Она засмеялась горловым смехом. Ее сила полыхнула жарко, почти обжигая. Горячая жидкость хлынула на спину, на волосы. Первой моей мыслью было — кровь, но я знала, что это не так. Это была та прозрачная жидкость, что изливается при превращении из оборотней. Если превращение плавное, то она как горячая вода, если же нет — то вязкая и комковатая. Эта текла как вода. Женщина не колебалась, не пошатнулась, превращаясь со мною в лапах. У меня под руками потекли мех и мышцы, сила ее бежала по моему телу роем жалящих насекомых — столько было силы, что от нее было больно. Она надеялась, что я впаду в панику и отпущу ее? Тогда она не тот объект выбрала для паники. Я не отпускала хватку на коже, превращающейся в мех. Я не отпускала, хотя меня дергало и било, как от провода под током. Бог ты мой, как же она собой владела, что умела превращаться так гладко? Лучше, чем Мика, а это уже что-то значит. На меня это произвело бы впечатление, не занимай меня в это время мысль, насколько ее клыки близко к моей спине. Каким-то краем сознания я отметила, что мех ее не того цвета — полосы лимонно-желтые и белые. А тигры разве не должны быть оранжево-черные? Если выживу, спрошу у кого-нибудь.
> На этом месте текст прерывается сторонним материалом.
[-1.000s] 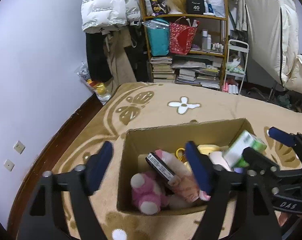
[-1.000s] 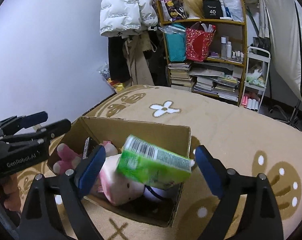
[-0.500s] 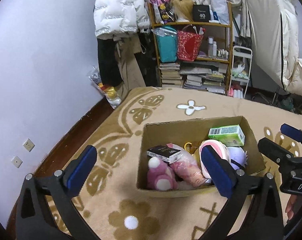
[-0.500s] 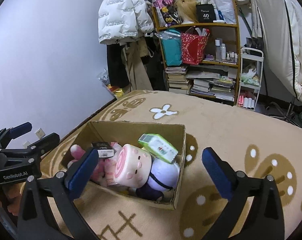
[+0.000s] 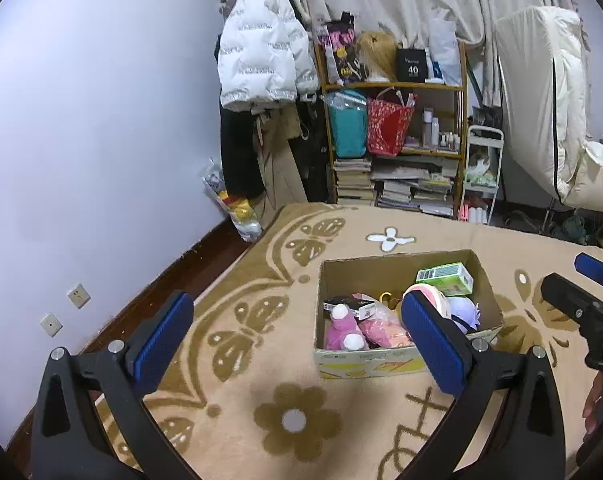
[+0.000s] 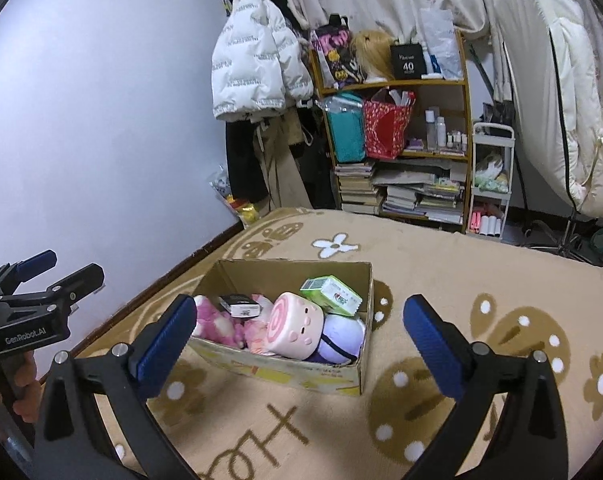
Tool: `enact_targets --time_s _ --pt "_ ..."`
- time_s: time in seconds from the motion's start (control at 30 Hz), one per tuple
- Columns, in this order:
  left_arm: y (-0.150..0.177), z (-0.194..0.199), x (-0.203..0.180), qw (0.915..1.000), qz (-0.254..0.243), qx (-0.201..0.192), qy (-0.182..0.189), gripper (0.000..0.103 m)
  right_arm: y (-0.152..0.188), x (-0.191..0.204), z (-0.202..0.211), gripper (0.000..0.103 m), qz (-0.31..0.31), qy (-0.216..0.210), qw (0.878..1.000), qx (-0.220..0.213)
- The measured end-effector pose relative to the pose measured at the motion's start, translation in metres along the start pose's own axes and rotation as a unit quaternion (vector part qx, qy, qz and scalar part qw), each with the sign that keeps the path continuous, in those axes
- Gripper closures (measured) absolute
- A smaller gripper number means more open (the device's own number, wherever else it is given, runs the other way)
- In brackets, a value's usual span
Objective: Organize soft objects
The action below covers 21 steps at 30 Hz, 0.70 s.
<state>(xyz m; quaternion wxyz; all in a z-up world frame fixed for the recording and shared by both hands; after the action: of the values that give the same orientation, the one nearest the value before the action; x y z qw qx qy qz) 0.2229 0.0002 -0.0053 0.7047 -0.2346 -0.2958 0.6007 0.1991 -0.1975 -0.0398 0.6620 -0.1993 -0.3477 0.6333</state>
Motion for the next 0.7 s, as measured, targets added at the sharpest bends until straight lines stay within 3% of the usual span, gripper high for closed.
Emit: enact_targets --time_s 0.33,0.57,0.7 --pt "0.015 0.057 0.023 0.9984 0.032 -0.046 0.011 0.0 0.011 0.015 0.044 0.0 0.0 0.004 0.999 -0.037" --pt "0.027 0.075 0.033 0.9972 0.032 -0.066 -0.012 0.0 0.022 0.029 0.059 0.0 0.013 0.001 0.999 -0.05" --pt "0.038 0.08 0.038 0.9962 0.043 -0.075 -0.005 0.0 0.027 0.031 0.062 0.0 0.016 -0.002 0.998 -0.055"
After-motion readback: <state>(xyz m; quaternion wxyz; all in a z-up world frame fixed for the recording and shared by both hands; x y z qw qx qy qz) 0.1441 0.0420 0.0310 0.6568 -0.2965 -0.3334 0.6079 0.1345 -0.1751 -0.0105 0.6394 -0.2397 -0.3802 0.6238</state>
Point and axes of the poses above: each gripper's, at about its wrist camera, not at the fingertips, and z roughly against the way its jaws point, x to its left, y to its underside, the point moved 10 cm from there along -z, roughly the way its jaws point, and after that the axes turned 14 degrees about x, right-handed, at the moved point
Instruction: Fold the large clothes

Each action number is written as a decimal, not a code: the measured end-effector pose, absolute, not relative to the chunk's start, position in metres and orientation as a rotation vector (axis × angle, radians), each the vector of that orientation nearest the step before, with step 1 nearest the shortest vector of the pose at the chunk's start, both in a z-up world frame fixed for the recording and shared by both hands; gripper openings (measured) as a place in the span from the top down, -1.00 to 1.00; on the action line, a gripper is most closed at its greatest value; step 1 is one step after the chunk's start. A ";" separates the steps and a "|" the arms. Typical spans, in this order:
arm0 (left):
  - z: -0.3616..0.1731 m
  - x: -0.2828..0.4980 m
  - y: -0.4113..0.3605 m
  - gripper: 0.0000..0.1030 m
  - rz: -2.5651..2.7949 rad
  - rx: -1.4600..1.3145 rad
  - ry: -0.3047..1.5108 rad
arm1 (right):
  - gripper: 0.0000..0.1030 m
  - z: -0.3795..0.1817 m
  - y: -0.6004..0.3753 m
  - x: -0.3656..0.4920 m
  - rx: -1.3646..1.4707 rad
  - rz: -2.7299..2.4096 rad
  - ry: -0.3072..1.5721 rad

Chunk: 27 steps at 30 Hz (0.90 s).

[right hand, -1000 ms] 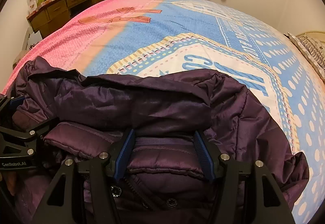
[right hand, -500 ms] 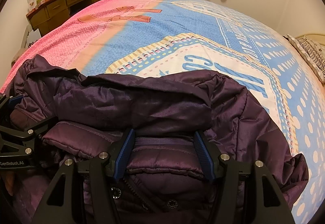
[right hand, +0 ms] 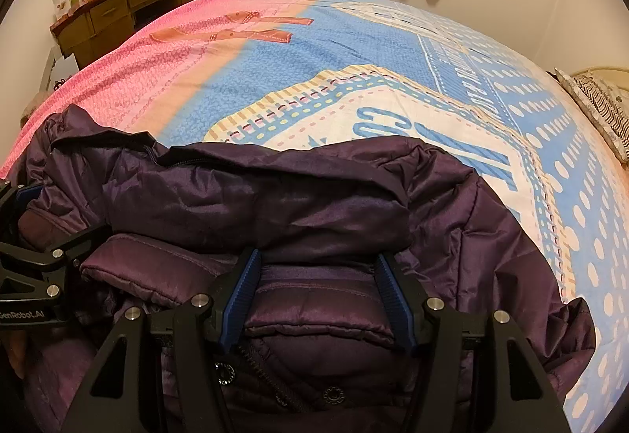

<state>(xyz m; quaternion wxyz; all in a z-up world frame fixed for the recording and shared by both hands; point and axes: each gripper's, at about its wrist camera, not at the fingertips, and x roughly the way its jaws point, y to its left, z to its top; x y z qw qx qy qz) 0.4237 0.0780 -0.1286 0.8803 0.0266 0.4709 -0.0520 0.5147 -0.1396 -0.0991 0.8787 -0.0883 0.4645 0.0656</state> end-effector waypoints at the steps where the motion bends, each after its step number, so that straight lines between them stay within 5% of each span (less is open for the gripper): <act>1: -0.129 0.424 0.078 -1.00 -0.108 0.056 0.982 | -0.17 -0.099 -0.140 0.515 -0.184 0.137 0.969; 19: -0.123 0.428 0.081 -1.00 -0.110 0.027 1.008 | -0.20 -0.086 -0.146 0.518 -0.181 0.165 1.007; 27: -0.035 0.327 0.103 -0.98 -0.200 -0.094 0.837 | -0.38 0.004 -0.205 0.395 -0.029 0.328 0.901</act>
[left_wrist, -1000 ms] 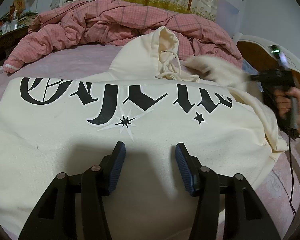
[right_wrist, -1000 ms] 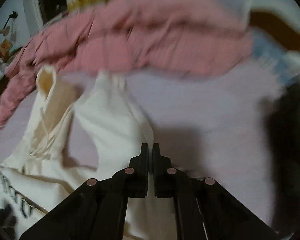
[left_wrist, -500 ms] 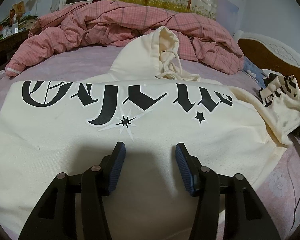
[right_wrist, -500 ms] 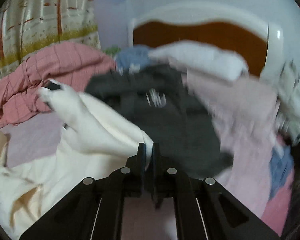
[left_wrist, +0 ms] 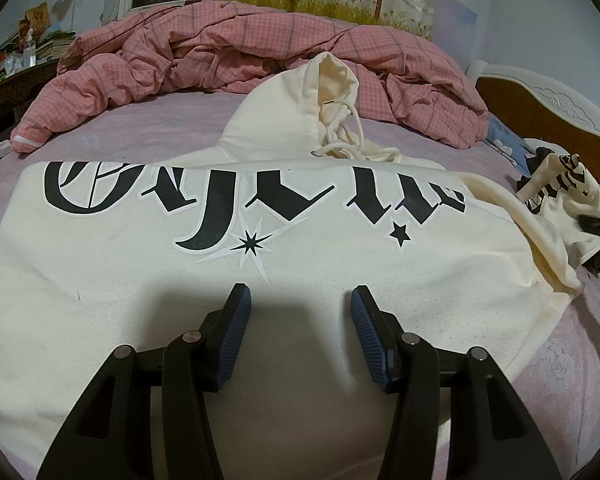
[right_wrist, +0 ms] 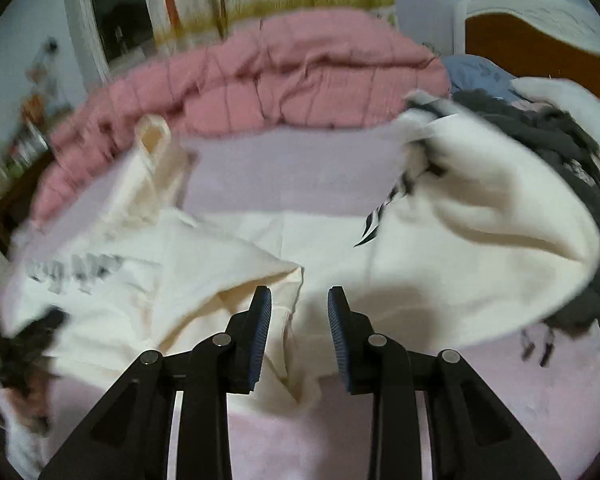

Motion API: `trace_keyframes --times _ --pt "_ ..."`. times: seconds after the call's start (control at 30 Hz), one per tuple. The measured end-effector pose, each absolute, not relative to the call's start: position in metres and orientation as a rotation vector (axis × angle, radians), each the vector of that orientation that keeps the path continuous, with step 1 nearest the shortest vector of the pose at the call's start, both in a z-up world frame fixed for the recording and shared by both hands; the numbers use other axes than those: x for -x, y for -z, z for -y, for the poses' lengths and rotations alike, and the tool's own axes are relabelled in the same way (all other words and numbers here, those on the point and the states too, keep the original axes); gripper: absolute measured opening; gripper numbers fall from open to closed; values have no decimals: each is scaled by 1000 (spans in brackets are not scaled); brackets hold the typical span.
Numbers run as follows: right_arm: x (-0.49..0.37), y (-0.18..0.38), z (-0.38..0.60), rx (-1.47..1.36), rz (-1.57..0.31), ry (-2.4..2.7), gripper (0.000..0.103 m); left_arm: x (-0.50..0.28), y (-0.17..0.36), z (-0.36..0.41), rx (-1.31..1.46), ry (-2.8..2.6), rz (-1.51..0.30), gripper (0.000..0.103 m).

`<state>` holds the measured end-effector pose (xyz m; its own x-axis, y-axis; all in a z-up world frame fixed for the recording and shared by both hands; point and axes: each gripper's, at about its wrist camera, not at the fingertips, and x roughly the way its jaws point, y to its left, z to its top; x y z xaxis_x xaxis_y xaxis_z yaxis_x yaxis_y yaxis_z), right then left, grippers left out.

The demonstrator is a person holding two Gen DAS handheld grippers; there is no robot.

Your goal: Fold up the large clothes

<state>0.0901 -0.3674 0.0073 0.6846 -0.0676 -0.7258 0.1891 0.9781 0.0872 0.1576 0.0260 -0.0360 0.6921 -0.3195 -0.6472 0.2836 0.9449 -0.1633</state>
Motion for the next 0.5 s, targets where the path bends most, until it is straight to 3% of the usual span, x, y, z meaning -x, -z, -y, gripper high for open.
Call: trace_keyframes --times 0.2,0.5 --pt "-147 40 334 -103 -979 -6 30 -158 36 -26 53 339 -735 52" --pt "-193 15 374 -176 -774 252 30 -158 36 -25 53 339 -736 52"
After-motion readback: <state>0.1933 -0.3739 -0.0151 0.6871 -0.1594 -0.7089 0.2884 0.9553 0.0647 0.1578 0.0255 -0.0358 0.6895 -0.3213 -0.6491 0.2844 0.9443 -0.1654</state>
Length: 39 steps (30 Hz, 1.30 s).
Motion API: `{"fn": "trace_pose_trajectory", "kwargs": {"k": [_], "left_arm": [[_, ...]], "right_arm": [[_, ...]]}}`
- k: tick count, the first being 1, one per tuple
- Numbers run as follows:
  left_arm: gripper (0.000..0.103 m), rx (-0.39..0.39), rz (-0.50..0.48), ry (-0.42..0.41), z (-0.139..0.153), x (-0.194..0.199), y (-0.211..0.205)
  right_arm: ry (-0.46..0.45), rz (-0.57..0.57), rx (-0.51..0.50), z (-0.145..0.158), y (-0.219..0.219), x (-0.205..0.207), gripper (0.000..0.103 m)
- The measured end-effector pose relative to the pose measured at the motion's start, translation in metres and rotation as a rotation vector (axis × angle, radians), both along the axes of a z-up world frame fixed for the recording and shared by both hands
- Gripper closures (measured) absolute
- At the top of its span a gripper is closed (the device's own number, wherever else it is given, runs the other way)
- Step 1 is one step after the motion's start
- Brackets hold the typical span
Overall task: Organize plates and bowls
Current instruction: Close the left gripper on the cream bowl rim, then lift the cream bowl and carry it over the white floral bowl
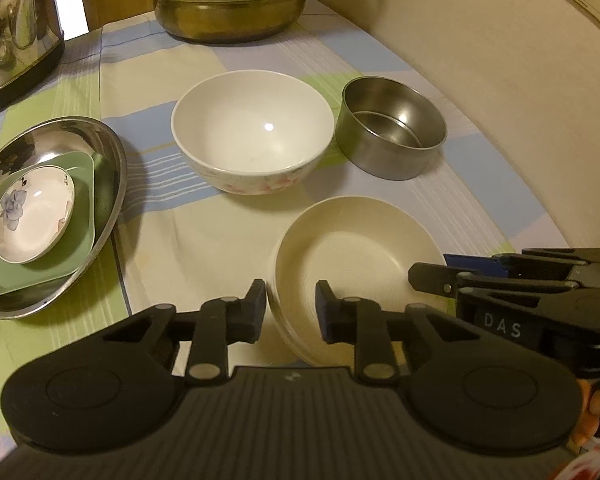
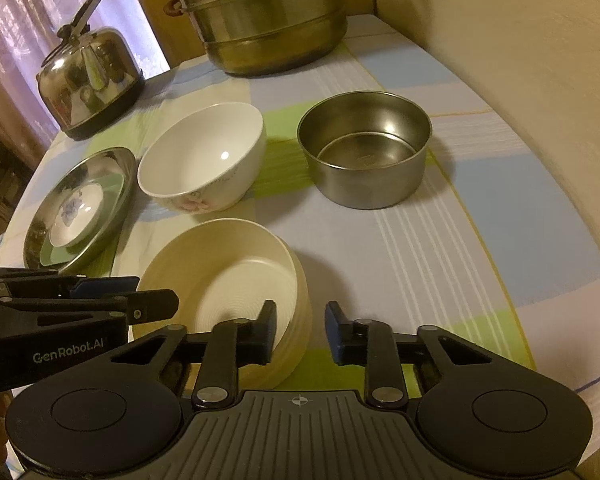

— Ты из подвластных зверей Арлекина, — сказал Циско.

— Да, — прорычала она в ответ.

— Ты отсюда не выйдешь, если тронешь Аниту.

— Она знает, где отдыхает днем моя госпожа. Могу я допустить, чтобы она рассказала об этом? Как ты думаешь, Циско?

Он вздрогнул, услышав свое имя. Убивать того, кого знаешь, всегда труднее.

— Умрет твой мастер — умрешь и ты.

Это произнес Питер. Он направил пистолет в пол, будто зная, что у него не будет шанса выстрелить. Римус мне говорил, что у Циско лучшие результаты в тире среди всех охранников. Кажется, мне придется сделать на это ставку. Жизнь поставить на его умение.

Ее рука напряглась и потянулась снова к моей шее, и я изо всех сил ее удерживала. Ее рука давила ровно, моя дрожала, упираясь.

— Ты принадлежишь Мерсии, — сказала я.

— Нет, — прорычала она и сделала несколько скользящих шагов назад. Питер и Циско шагнули столько же вперед — как в неуклюжем танце.

— Нивии, — сказала я.

— Откуда ты знаешь их имена?

— Тебе это важно?

— Да, — шепнула она. — Скажи, кто тебе сказал.

— Соледад, не вынуждай меня, — сказал Циско.

Она перестала шептать и обратилась к нему:

— Ты хороший стрелок, Циско, но настолько ли? Уверен ты, что так хорошо стреляешь?

На его лице ясно было написано, что он не уверен. Я думаю, я бы тоже не была уверена. Много бы я сейчас дала, чтобы здесь был Эдуард. Или Клодия, или Римус.

— А каково правило? — спросил Питер.

Циско чуть не глянул на него, но вспомнил и не отвел от нас глаз, и пистолет держал ровно, но возможности смертельного выстрела у него не было, и он это знал. Соледад стала пятиться по коридору, держа меня в объятиях. Шаг за шагом, медленно, но верно.